While there are circular economy thought leaders such as the Ellen MacArthur Foundation, there is no widely accepted definition of the term “circular economy”. Often, the easiest way to describe what a circular economy is is by describing what it is not. A linear system is designed to send materials in one direction, ending either in a landfill or deposited in to the environment in a state where it is hard to recapture (often with harmful impacts). Often referred to as the culture of “take, make, dispose,” a linear system focuses on extraction of new materials to make a product with little success in recapturing the materials after the end of life.
This system cannot be sustained. There are certain resources that we cannot “make” again. Take fossil fuels for example; an argument can be had about when they will run out, but not whether or not they will run out. By acknowledging the immediate scarcity of some materials, (phosphate rock, rare earth metals, sand, etc) we are recognizing that we have to plan for the day we can no longer extract “new” materials out of the earth.
Our current linear system is based on perceived abundance of materials, resources, and nutrients. The case for circular systems then rests on the reality of resource scarcity as well as the environmental problems that come with the extraction of new materials. At its essence, the concept of a circular economy is meant to tackle the following problem: we live in a world of finite resources yet we are operating as if there are infinite resources to “consume”.
Why focus on local circular economies?
Localizing systems has both clear and less conspicuous connections to the circular economy. The most obvious connections are related to efficiency and logistics. The farther materials need to travel, more energy is needed and it’s less likely relatively small amounts of materials will be shared between businesses or processes. Local circular systems facilitate business to business waste synergies, especially for small businesses.
There are currently robust efforts to engage many of the largest businesses in the emerging circular economy, especially those that have an outsized impact on resource consumption and plastic waste. Working with large businesses is absolutely important and necessary if we are going to move toward circularity, however, if we just focus on efforts at the macro scale it is easy to focus on resources and overlook the people and ecosystems that are making the economy possible!

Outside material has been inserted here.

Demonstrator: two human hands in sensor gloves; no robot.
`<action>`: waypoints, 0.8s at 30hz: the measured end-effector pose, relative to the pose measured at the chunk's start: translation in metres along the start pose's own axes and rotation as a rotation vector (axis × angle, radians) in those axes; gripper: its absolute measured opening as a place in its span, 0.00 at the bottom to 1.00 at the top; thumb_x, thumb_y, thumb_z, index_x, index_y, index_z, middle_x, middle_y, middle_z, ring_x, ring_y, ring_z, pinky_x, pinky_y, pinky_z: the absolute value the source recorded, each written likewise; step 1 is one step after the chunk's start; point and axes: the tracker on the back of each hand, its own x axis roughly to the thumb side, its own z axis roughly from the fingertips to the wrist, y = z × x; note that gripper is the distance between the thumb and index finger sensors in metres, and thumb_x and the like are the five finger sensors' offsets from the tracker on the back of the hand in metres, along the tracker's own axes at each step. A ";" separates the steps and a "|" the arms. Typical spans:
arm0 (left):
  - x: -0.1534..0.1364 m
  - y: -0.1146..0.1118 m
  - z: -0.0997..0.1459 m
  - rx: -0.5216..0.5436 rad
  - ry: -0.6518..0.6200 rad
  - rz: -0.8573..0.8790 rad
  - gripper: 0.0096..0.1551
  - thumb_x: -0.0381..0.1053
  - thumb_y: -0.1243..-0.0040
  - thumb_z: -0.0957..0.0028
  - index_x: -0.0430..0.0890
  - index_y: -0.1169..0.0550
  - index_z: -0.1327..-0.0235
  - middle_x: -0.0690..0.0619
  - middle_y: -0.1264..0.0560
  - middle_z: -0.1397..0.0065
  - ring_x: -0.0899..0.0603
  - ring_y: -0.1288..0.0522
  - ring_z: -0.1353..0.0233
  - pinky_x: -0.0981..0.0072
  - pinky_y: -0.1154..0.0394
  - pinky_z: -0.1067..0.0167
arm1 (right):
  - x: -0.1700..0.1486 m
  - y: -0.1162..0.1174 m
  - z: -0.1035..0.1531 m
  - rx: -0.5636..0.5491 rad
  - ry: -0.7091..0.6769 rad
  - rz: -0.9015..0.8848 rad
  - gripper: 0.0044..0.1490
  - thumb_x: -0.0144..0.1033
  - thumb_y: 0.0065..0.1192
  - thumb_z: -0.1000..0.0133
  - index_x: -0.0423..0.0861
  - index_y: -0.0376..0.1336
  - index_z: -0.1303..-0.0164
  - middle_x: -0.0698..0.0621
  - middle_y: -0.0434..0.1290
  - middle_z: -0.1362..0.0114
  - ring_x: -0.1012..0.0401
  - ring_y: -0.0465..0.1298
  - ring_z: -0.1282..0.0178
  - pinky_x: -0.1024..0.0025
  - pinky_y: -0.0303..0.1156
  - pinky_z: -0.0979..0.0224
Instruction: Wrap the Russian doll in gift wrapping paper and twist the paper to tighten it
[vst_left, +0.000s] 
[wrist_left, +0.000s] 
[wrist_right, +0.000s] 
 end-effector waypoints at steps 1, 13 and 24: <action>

What gets left out when we focus on the macro level are the role of small businesses, ecosystems, and even equity. Plant Chicago’s history of co-location with small businesses on the southwest side of Chicago bring these issues to the forefront. What benefits can a circular economy bring to small businesses and what role can they play in the transition? Will a circular economy bring benefits to low income neighborhoods, or will it result in further economic disparity? Can a circular economy support diversity in an ecosystem?
At the moment, the circular economy movement is hyper-focused on global resource scarcity. Or rather, the transition to circular systems is centered on constructing an economy that isn’t based on extraction of new resources (stored energy) from the Earth. Viewing circular economies through a local lens shows that small businesses, ecosystems and social justice must be a crucial component of a circular economy. If we fail to address these as we transition to a circular system, we are at risk of perpetuating the same economic and environmental injustices in our current linear system.